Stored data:
━━━
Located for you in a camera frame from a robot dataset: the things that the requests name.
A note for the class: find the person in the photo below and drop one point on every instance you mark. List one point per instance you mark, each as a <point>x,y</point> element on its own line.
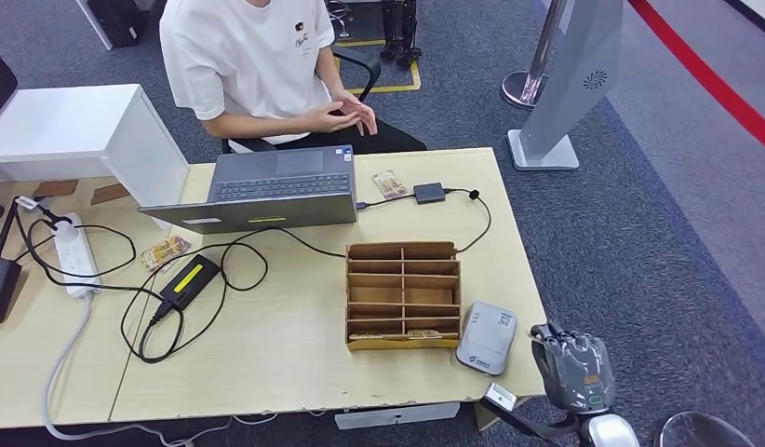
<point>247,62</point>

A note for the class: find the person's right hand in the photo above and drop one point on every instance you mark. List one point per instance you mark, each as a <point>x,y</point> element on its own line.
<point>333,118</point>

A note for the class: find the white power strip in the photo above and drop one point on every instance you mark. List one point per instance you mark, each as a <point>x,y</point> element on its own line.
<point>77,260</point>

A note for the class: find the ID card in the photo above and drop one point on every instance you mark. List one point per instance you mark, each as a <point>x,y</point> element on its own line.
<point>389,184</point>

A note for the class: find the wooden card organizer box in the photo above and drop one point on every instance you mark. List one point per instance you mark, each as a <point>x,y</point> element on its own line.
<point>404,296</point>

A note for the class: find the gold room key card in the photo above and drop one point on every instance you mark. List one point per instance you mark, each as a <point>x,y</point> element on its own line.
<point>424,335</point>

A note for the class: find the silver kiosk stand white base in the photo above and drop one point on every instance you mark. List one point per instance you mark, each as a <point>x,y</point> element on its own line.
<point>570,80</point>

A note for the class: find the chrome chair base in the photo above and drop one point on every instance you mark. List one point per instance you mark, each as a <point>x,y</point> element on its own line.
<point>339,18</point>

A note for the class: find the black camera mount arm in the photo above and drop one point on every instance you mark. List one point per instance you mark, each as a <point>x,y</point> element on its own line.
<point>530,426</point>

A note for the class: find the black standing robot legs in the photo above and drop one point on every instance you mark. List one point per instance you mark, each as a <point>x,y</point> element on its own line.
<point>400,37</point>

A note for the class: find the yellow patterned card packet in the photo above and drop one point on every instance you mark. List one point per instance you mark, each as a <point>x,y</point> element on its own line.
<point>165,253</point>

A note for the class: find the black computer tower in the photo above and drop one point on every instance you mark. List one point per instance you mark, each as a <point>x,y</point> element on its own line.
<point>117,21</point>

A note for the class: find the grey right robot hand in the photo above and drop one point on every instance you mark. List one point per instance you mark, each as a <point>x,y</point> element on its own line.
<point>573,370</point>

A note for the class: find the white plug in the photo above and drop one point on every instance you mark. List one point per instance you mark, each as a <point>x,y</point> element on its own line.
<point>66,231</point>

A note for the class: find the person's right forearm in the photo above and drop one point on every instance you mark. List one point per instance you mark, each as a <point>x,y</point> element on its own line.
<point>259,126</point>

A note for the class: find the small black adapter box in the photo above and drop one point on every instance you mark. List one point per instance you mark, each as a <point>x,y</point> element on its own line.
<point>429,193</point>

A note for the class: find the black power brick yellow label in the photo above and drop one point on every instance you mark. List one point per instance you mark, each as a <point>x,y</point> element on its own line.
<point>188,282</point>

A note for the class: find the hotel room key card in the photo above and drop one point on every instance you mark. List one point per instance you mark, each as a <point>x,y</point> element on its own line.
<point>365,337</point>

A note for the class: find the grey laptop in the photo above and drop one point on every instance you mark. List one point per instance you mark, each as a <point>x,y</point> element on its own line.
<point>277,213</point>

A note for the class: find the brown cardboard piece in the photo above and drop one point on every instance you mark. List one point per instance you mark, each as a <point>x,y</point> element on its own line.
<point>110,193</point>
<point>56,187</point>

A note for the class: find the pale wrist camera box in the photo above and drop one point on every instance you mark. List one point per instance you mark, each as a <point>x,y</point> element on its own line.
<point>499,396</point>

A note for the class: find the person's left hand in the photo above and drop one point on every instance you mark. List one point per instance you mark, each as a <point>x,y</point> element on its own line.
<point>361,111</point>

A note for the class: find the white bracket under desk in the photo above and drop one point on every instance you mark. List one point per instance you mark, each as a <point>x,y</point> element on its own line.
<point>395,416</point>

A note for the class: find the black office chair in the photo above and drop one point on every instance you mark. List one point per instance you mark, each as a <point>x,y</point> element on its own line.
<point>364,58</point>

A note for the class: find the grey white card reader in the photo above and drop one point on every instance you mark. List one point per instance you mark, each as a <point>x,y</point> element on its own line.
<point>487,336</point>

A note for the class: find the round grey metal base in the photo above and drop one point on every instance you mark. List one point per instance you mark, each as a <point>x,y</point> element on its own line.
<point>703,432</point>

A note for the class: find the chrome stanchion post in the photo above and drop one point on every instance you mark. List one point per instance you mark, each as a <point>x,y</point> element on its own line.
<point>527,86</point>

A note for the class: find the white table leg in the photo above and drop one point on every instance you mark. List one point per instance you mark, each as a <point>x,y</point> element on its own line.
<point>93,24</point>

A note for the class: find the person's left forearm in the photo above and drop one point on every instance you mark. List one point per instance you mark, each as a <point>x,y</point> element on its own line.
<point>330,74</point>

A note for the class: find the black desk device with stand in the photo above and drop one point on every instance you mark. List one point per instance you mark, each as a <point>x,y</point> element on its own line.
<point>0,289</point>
━━━
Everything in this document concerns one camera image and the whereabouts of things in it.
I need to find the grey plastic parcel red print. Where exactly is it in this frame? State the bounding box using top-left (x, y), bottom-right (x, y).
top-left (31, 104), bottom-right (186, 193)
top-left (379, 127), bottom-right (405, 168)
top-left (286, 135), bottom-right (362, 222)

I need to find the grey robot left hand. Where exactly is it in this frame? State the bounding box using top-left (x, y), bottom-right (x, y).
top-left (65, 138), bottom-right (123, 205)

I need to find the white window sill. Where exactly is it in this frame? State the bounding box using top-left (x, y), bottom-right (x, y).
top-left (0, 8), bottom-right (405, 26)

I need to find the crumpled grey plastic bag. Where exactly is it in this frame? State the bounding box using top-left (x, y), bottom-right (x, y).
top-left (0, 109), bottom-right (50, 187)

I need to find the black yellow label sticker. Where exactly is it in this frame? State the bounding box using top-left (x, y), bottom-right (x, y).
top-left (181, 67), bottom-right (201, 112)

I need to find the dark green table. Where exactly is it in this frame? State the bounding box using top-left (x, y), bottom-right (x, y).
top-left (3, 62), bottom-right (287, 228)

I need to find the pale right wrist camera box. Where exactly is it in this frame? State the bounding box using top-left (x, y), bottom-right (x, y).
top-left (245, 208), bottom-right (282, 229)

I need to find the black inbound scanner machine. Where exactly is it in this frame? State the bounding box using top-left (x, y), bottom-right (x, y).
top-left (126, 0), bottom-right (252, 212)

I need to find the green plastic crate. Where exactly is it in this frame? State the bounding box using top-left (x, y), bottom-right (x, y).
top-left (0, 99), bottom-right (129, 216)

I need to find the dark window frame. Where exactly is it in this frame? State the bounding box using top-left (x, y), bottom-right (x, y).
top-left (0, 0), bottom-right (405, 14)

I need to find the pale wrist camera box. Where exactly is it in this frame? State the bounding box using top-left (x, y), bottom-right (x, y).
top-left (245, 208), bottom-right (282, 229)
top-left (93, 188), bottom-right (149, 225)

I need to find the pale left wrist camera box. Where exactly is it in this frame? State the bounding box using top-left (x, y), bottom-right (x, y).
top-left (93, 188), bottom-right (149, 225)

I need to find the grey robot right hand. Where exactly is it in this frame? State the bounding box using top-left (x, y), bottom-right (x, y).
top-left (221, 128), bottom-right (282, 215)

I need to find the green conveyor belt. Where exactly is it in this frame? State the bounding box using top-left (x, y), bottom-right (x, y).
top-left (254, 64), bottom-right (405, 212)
━━━
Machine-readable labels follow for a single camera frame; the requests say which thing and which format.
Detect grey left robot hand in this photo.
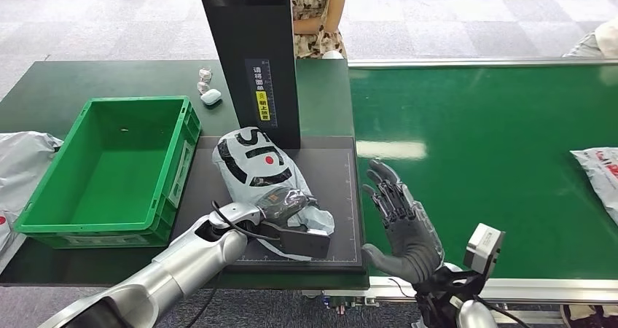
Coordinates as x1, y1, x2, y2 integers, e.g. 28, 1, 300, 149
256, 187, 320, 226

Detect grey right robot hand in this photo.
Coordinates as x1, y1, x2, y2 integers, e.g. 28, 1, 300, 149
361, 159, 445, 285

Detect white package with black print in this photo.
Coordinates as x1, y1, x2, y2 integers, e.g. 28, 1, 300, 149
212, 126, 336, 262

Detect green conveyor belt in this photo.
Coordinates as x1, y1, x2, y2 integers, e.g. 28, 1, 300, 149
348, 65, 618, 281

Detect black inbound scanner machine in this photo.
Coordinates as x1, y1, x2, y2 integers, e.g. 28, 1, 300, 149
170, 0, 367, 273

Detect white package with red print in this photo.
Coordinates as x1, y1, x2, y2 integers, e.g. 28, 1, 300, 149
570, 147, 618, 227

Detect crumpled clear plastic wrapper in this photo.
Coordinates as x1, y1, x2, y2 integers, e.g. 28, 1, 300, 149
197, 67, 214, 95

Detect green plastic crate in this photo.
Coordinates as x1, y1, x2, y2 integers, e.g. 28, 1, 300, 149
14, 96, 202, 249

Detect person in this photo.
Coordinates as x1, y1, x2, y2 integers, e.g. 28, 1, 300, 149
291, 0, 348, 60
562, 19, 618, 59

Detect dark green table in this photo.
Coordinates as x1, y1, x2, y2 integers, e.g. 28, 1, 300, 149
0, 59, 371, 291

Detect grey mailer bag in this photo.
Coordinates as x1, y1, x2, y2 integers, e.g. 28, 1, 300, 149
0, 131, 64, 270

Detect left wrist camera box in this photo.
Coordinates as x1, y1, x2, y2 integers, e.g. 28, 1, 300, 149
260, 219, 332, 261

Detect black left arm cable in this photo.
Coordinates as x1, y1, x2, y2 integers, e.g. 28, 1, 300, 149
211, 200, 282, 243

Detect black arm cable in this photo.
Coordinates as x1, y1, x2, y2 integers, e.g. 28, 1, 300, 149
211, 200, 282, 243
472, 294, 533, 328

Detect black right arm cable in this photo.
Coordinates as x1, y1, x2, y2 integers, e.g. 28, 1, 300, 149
━━━
# Instructions for the task
Each line that contains the string "chrome" should be copied from the data above.

# Answer for this exercise
A note for the class: find the chrome chair base in the photo above and drop one point on every instance you mark. List one point per instance you mark, each as a <point>x,y</point> element on its own line.
A note for the class: find the chrome stanchion post in the photo above and drop one point on every instance you mark. List one point per instance you mark, each as a <point>x,y</point> element on its own line.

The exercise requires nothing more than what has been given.